Union Central Life Insurance v. Burnett

136 Ill. App. 187, 1907 Ill. App. LEXIS 606
CourtAppellate Court of Illinois
DecidedOctober 3, 1907
DocketGen. No. 13,291
StatusPublished
Cited by2 cases

This text of 136 Ill. App. 187 (Union Central Life Insurance v. Burnett) is published on Counsel Stack Legal Research, covering Appellate Court of Illinois primary law. Counsel Stack provides free access to over 12 million legal documents including statutes, case law, regulations, and constitutions.

Bluebook
Union Central Life Insurance v. Burnett, 136 Ill. App. 187, 1907 Ill. App. LEXIS 606 (Ill. Ct. App. 1907).

Opinion

Mr. Justice Brown

delivered the opinion of the court.

This is an appeal from a judgment of the Circuit Court of Cook county. The cause was before the Branch Appellate Court five years ago. Bennett v. Union Central Life Insurance Company, 104 Ill. App., 402. From that court it was taken to the Supreme Court, where the judgment of the Circuit Court for the defendant, the Union Central Life Insurance Company, which had been affirmed by the Appellate Court, was reversed. Bennett v. Union Central Insurance Company, 203 Ill., 439. The cause was remanded by the Supreme Court to the Circuit Court and was there again tried. The trial resulted in a verdict and judgment for the plaintiff, Rose B. Burnett (formerly Bennett) against the Insurance Company for $3847.28. A motion for a new trial having been overruled, judgment was rendered on the verdict. From this judgment the defendant appealed, and this appeal is now before us for decision.

A full statement of the facts of the case is prefixed to the opinion of the Appellate Court—104 Ill. App., 402—and a full statement of the pleadings is contained in the opinion of the Supreme Court (203 Ill., 439), and therefore they need not be repeated here. An inadvertent error (which, however, we do not agree with counsel for appellant in considering material) in the opinion of the Supreme Court may be properly noted. It is said therein (203 Ill., 448) that the replication under discussion stated that the tender to the insurance company of the amount of four notes held by it against the assured on March 19, 1901, was after the death of the assured, but before either of the two latter of these notes fell due. This is not correct. March 19, 1901, was after all four of the notes were due. The order on C. M. Hardy was alleged by the replication to have been drawn on and accepted by him on January 7, 1899, which was after the maturity of the first two notes and before the maturity of the last two, but the alleged collection of the judgment from which the order was to be paid and the tender of the amount of the notes to the insurance company were after the maturity of them all, as well as after the death of F. W. Bennett, the assured.

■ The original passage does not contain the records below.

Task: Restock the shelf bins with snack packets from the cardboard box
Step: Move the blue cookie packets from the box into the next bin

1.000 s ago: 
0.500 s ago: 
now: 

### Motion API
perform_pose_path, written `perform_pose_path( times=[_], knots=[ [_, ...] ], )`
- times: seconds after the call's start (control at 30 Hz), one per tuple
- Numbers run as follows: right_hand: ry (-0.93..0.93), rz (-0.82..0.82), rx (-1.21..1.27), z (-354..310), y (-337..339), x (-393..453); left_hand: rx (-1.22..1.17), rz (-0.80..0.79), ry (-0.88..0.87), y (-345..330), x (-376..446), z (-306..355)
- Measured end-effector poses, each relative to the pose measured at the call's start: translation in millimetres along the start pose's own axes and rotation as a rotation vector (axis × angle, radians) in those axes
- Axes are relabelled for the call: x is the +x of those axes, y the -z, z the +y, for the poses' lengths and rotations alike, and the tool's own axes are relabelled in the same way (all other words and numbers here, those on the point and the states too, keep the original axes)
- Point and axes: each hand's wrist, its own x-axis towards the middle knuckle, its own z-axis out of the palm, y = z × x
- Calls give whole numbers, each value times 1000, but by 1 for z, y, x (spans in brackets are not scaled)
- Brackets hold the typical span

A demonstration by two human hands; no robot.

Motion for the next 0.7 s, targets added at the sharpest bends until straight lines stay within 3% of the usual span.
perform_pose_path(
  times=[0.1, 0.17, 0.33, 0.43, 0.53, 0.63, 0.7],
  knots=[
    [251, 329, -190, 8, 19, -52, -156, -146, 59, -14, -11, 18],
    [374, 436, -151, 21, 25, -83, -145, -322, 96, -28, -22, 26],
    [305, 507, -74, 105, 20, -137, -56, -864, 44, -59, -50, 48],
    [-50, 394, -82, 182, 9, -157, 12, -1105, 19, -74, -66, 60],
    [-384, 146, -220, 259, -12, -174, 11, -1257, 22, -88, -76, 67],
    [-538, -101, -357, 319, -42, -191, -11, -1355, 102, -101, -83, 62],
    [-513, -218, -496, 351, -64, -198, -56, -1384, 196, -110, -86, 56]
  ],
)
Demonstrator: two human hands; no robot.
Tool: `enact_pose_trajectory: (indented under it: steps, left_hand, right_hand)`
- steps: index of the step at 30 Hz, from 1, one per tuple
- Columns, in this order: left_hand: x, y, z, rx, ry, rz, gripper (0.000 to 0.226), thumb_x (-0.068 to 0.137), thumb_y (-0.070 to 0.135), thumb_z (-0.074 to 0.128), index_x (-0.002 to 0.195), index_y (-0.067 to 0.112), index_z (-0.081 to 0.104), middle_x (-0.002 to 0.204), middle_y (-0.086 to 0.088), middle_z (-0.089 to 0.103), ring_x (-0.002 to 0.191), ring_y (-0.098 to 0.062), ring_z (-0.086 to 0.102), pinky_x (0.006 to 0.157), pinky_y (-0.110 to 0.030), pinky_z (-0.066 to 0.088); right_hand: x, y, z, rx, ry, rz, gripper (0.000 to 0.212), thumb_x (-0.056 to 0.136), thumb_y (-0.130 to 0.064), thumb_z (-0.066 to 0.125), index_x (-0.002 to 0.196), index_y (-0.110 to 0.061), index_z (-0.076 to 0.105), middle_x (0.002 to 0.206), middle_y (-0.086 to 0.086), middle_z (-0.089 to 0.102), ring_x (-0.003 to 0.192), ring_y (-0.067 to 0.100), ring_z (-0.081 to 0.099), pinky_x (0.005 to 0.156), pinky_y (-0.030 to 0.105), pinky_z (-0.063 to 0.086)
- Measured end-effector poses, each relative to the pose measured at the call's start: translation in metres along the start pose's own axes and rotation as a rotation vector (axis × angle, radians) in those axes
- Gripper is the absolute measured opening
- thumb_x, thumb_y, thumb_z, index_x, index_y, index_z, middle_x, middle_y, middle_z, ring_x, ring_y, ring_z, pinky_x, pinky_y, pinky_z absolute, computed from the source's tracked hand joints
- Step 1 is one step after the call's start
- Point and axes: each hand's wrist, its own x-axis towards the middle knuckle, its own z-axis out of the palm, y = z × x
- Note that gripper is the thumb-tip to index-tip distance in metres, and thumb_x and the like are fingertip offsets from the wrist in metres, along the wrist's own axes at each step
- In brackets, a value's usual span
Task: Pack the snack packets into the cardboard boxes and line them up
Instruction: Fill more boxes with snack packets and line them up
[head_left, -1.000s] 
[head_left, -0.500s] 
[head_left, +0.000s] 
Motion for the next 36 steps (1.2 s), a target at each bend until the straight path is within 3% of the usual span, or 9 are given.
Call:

As can be seen by the opinions of the Appellate and Supreme Courts, to which we have referred, the action is by the widow (since remarried) of the assured, F. W. Bennett, on a policy of life insurance for $3,000, issued- by the defendant company and payable to her.

The defense of the company was and is that the premium for the first year was never paid, and the policy by its terms was forfeited. Four notes dated June 30, 1898, were given for said premium, one payable to the order of C. W. Sampson, the agent of the defendant, who solicited and delivered the policy, for $42.19, due three months after date, two others each for $42.19, payable to the order of the defendant company six and nine months after date respectively, and a fourth for $60, payable to the order of the defendant company twelve months after date. The policy contained a condition that failure to pay any of the first three annual premiums or any notes given for any premium at maturity should nullify the policy without any action on the part of the company, and the three notes running to the order of the company contained the same provision. As nothing was ever actually paid on the premium or on these notes to the company, the company holds the policy forfeited. This view was sustained by the circuit judge before whom the case was first tried and by the Branch Appellate Court when the ease was here before. The opinion of Hr. Justice Freeman held the condition of forfeiture self-executing, and discussed the contentions of the plaintiff in and by which she endeavored to avoid the claimed forfeiture of the policy, and declared them all unsustained and unsustainable. They were that there were three lines of evidence that the forfeiture had been waived by appellant:

First. There was a letter of the defendant company to the assured, dated December 31, 1898, after two of his notes had matured, asking him to give the matter of the one due December 20th his attention “so the insurance will be protected.”

As to this the Appellate Court said: “We do not regard this language as a waiver of any condition of the policy, assuming for the sake of the argument that a forfeiture could be waived by the writer. * * * The letter is not inconsistent with the view that the forfeiture of the policy is an accomplished fact. * * * But the policy contains the following provisions: ‘The contract of insurance between the parties hereto is completely set out in this policy and the application for the same, and none of its terms can be modified, nor any forfeiture under it waived, save by an agreement in writing signed by the president, vice-president, secretary or assistant secretary of the company, whose authority for this purpose shall not be delegated.’ If, therefore, the letter in question could be treated as an agreement in writing, waiving the forfeiture, it would be nevertheless ineffectual unless signed by one of the four specifically mentioned officers of the company. It purports on its face to be signed only by the manager of the Chicago agency.”

Second. It was alleged in the pleadings (the first additional replication of- the plaintiff filed June 15, 1899) that on January I, 1899, the assured, Bennett, drew a written order on O. H. Hardy in favor of the Union Central Life Insurance Company for the amount of the four notes, to be paid out of money belonging to him which might be collected on a certain judgment in the order described; that this order was accepted by Hardy in writing on its face; that it was delivered to the defendant by said Bennett and was accepted by the defendant; that afterwards and on March 19, 1901, Hardy tendered the full amount of the notes to the defendant.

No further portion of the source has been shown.